У нее на глазах он раздевается, слабо позвякивают медали, трещит крахмальная сорочка. Ей отчаянно хочется покурить, но курить не велели. Она пытается сдержать дрожь в руках.
— О чем думаешь, Мудинг?
— О той ночи, когда мы встретились. — Грязь смердела. Во тьме ухали зенитки. Его солдаты, бедненькая его паства, в то утро надышались газом. Он был один. В свой перископ под звездой осветительного снаряда, зависшей в небесах, он и увидел ее… и хоть Мудинг прятался, она его заметила. Лицо бледное, вся в черном, она стояла на Ничьей Земле, пулемета вспахивали вокруг нее свои узоры, но никакой защиты ей не требовалось. — Они тебя знали, Владычица. Они были твои.
— Ты тоже.
— Ты призвала меня, ты сказала: «Я никогда тебя не покину. Ты мне принадлежишь. Мы будем вместе, снова и снова, хотя могут миновать многие годы. И ты всегда будешь мне служить».
Он опять на коленях, наг, как дитя. Под пламенем свечи по всему его стариковскому телу ползают мурашки, грубые и крупные. Там и сям на коже его — старые шрамы и новые рубцы. Его пенис стоит по стойке «на караул». Она улыбается. По ее команде он подползает целовать ей сапоги. Обоняет воск и кожу, сквозь черную кожуру чувствует, как под языком у него шевелятся ее пальцы. Краем глаза он замечает на столике остатки ее раннего ужина, обод тарелки, горлышки двух бутылок, минеральная вода, французское вино…

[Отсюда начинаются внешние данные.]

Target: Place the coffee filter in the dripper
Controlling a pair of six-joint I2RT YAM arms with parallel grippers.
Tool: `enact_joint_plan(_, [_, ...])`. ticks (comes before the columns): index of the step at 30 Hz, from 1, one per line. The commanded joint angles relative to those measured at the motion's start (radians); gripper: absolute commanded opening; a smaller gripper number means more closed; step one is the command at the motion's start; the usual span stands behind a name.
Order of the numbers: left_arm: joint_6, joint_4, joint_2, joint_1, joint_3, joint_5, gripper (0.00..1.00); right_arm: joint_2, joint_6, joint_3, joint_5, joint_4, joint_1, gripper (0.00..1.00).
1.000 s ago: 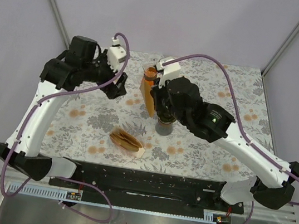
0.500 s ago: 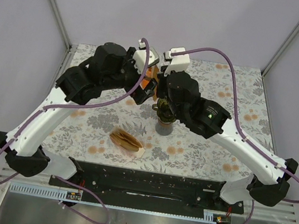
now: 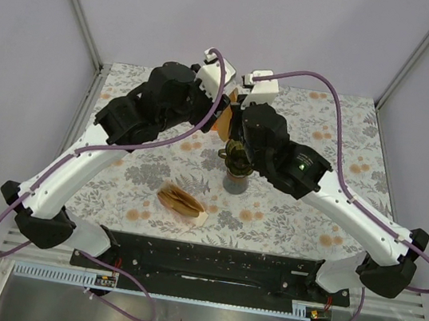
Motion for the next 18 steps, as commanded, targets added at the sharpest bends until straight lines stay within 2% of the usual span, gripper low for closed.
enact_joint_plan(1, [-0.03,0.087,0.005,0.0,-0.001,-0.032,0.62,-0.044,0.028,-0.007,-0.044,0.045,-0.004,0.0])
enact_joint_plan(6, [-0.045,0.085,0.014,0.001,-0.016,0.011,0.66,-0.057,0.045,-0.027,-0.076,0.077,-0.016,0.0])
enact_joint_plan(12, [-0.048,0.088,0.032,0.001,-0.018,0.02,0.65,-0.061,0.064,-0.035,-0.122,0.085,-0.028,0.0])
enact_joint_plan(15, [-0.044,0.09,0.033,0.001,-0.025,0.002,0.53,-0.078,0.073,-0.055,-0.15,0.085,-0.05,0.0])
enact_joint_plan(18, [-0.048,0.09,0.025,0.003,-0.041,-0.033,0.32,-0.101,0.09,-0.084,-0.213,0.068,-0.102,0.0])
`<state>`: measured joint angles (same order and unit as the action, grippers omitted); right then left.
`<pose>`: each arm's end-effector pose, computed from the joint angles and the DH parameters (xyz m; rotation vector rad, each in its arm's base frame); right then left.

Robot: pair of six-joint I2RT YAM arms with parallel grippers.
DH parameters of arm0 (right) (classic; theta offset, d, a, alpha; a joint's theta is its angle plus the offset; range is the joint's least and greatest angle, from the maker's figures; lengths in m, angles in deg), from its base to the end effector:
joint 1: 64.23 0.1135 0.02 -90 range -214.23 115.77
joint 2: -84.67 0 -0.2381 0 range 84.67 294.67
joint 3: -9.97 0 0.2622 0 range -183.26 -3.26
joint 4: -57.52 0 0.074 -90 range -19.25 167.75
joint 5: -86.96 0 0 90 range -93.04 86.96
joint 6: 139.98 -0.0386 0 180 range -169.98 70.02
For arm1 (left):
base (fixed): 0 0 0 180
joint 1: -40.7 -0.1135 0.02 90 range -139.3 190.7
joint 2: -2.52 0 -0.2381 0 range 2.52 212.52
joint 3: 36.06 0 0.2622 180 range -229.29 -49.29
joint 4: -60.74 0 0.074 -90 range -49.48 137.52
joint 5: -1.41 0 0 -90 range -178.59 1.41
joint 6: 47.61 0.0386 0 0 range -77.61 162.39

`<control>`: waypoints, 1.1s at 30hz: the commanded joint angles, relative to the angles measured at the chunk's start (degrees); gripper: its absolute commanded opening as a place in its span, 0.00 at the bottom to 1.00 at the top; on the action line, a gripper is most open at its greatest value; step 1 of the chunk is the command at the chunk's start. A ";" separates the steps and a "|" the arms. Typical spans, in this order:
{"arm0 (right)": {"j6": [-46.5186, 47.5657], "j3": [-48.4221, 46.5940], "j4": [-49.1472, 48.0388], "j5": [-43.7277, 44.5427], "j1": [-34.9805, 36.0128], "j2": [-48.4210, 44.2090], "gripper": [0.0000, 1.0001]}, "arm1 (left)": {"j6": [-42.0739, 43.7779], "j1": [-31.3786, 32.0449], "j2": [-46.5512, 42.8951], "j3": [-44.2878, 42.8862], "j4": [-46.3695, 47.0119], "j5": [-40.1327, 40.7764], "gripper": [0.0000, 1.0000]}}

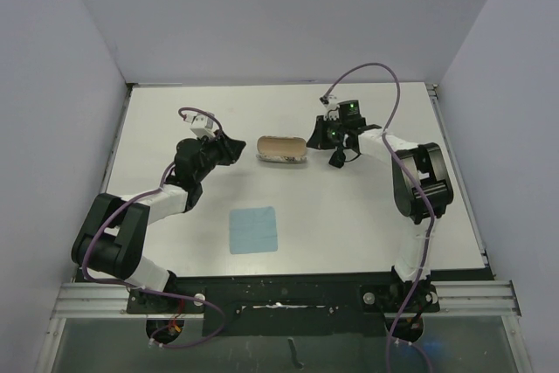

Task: Organize the sunglasses
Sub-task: Adjust the sunglasses case at the center of the board.

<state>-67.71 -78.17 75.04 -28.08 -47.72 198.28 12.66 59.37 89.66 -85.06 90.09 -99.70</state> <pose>0.4093 0.1384 0.1446 -0.2028 2.3627 0.8031 0.3054 -0.1111 0.1723 -0.0238 1.7866 -0.7837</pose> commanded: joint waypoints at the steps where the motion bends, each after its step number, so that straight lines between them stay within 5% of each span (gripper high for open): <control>1: 1.11 -3.58 -1.15 -0.45 -0.28 1.02 0.00 | 0.38 0.18 -0.57 -1.67 1.20 -0.53 0.27; 33: 1.39 -6.11 -0.71 -1.04 -0.05 3.21 0.00 | 0.71 0.14 -0.99 -1.41 0.85 -0.52 0.27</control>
<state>-66.88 -81.93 75.66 -28.56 -47.74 202.67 12.79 59.37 89.66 -85.06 89.69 -99.68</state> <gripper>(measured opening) 0.028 0.268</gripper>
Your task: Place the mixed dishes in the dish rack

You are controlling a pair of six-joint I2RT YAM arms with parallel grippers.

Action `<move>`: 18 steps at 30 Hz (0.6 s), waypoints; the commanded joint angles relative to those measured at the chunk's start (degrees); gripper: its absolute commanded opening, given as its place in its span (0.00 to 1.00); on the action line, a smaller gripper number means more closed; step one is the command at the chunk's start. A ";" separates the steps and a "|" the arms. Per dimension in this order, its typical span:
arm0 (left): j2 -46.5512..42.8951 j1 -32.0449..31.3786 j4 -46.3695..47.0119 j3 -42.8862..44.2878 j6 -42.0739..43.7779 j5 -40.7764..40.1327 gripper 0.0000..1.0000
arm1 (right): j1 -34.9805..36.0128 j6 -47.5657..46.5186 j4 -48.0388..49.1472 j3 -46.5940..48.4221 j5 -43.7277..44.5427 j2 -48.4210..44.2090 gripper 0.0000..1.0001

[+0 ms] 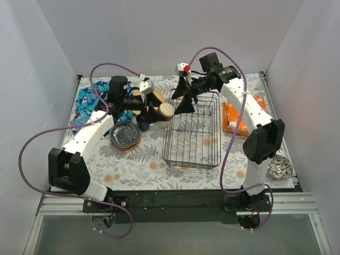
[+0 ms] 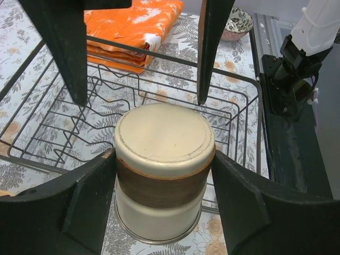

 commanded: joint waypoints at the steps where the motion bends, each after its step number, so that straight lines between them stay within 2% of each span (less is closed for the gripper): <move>1: -2.69 -1.80 -0.73 0.16 3.07 -1.60 0.50 | 1.69 2.50 1.49 2.76 -0.22 -0.25 0.96; 18: -2.34 -2.50 0.85 1.13 1.50 -3.27 0.50 | 4.59 -0.58 -1.94 0.04 4.62 -0.87 0.99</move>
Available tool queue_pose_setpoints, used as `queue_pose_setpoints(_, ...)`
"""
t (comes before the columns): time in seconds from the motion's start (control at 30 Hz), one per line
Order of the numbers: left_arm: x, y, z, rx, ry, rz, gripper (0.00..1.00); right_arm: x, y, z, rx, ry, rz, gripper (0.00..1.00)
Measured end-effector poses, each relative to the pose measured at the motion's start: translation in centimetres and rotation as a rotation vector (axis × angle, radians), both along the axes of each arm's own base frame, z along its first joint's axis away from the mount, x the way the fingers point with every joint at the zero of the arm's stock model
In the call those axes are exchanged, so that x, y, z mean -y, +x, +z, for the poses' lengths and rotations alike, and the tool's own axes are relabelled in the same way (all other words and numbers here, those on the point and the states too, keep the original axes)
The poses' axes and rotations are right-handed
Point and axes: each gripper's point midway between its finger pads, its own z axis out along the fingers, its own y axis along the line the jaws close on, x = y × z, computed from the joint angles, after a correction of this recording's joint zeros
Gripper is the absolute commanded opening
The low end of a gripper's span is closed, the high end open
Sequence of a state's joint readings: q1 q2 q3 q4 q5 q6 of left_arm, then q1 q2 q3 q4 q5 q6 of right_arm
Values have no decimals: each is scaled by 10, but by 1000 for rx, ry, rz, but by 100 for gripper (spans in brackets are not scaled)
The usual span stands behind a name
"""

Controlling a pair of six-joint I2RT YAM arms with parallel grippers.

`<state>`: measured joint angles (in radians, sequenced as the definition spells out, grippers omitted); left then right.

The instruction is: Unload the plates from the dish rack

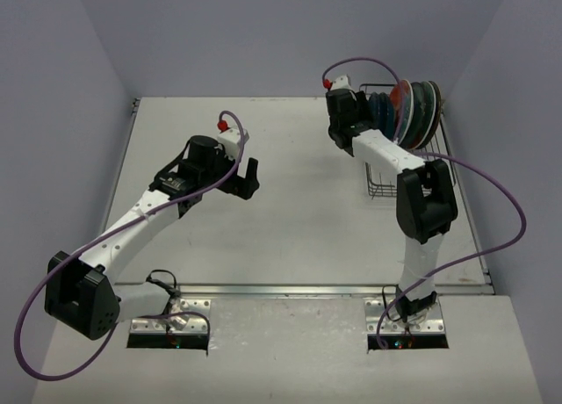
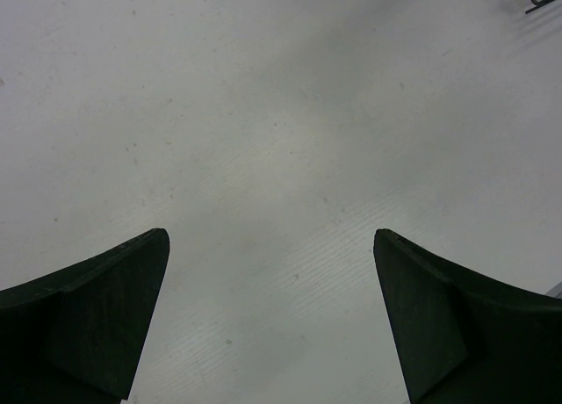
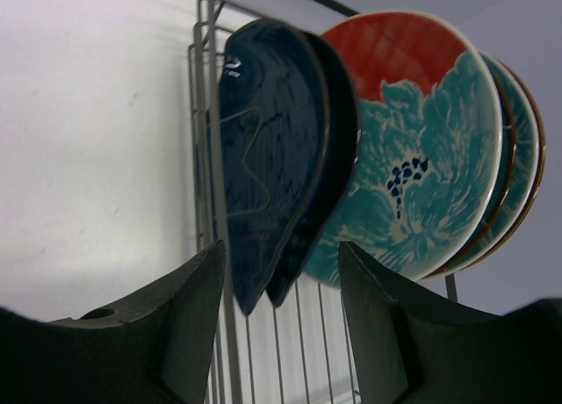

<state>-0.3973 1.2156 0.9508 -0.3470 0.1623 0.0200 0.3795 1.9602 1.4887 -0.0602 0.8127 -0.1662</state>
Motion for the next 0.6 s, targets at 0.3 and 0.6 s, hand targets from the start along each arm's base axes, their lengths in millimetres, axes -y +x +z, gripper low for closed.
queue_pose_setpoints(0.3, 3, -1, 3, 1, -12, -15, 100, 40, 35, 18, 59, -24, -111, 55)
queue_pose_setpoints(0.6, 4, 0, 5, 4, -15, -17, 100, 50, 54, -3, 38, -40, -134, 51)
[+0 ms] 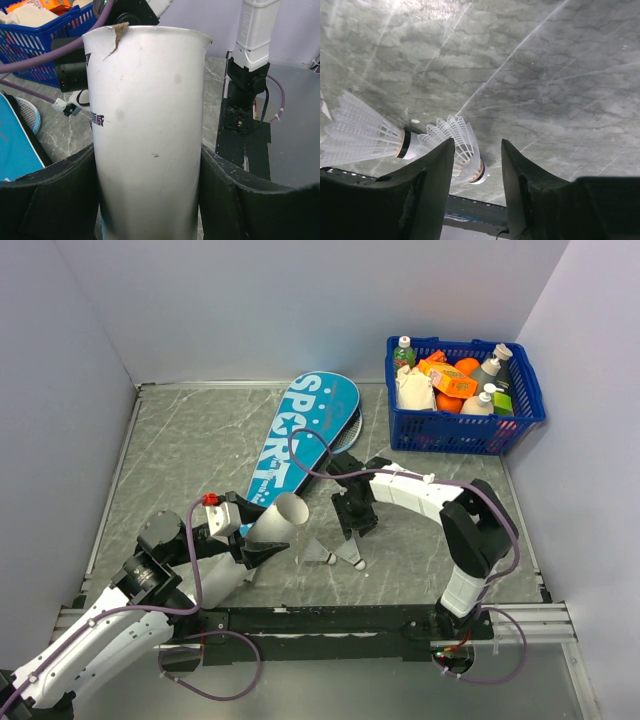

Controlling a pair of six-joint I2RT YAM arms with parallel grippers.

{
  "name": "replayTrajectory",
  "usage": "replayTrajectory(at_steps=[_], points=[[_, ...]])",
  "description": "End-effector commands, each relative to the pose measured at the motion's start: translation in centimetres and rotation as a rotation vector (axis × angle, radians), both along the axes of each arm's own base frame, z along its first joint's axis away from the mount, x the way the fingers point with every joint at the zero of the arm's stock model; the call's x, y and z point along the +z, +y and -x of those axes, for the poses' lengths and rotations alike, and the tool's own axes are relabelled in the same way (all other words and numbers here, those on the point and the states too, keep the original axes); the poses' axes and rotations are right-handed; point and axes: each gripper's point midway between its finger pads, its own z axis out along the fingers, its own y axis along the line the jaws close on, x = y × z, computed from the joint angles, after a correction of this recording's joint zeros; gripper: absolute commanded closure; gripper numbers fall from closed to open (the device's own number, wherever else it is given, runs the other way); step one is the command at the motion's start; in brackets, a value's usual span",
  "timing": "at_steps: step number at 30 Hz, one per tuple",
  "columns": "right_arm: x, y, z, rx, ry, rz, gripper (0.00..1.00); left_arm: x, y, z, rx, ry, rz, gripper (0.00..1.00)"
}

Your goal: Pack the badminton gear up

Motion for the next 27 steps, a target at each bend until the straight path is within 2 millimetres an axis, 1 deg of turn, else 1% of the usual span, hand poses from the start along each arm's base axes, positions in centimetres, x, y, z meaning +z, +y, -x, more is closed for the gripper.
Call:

— Пора делать больно, бригадир. Получишь дюжину лучшего, если твое сегодняшнее подношенье меня ублажит.
Вот худшая минута. Прежде Владычица ему, бывало, отказывала. Его воспоминания о Клине ее не интересуют. Ей, похоже, безразлична массовая бойня — скорее важны миф и личный ужас… но прошу… прошу, пусть она примет…
— В Бадахосе, — смиренно шепчет, — в Испанскую… на город наступала бандера[120] франкистского Легиона, пели свой полковой гимн. Пели о невесте, которую себе взяли. То была ты, Владычица: они-они провозглашали тебя своей невестой…
Она-недолго молчит — пусть он подождет. Наконец, упершись взглядом в его глаза, улыбается, и доля зла, ему, по ее разумению, потребная, живет сама по себе, как обычно:
— Да… Многие стали мне женихами в тот день, — шепчет она, поигрывая яркой тростью. Комнату, похоже, продувает зимним ветром. Образ ее грозит растрястись на отдельные снежные хлопья. Он любит слушать ее, у нее голос, отыскавший его в разбитых комнатенках фламандских деревень, он знает, определяет по выговору, девушек, что состарились в Нижних Землях, девушек, чьи голоса разъедались от юности к старости, от веселья к безразличию, пока тянулась эта война, из одного мучительного времени года в другое… — Я взяла их смуглые испанские тела. Они были цвета пыли, и сумерек, и мяс, зажаренных до идеальной текстуры… и большинство — такие молоденькие. Летний день, день любви: редкие дни у меня были так остры. Благодарю тебя. Сегодня тебе станет больно.
Эта часть номера ей, по крайней мере, нравится. Хоть она никогда не читала классическую британскую порнографию, ей и впрямь в местном русле привольно, как рыбе в воде. Шесть по ягодицам, еще шесть по соскам.
Он с трудом приподымается на колени — поцеловать орудие. Она теперь высится над ним, ноги расставлены, лобок чуть выпячен, меховая накидка расступилась на бедрах. Он осмеливается глянуть на ее пизду, эту ужасающую воронку. Лобковые волосы у нее по сему случаю выкрашены в черный. Он вздыхает, и у него вырывается тихонький постыдный стон.
— А… да, я понимаю. — Она смеется. — Бедный смертный бригадир, понимаю. Это мое последнее таинство, — ногтями поглаживает себе нижние губы, — ну нельзя же просить женщину явить свою последнюю тайну, правда?
— Умоляю…
— Нет. Не сегодня. Встань на колени и прими то, что я тебе дам.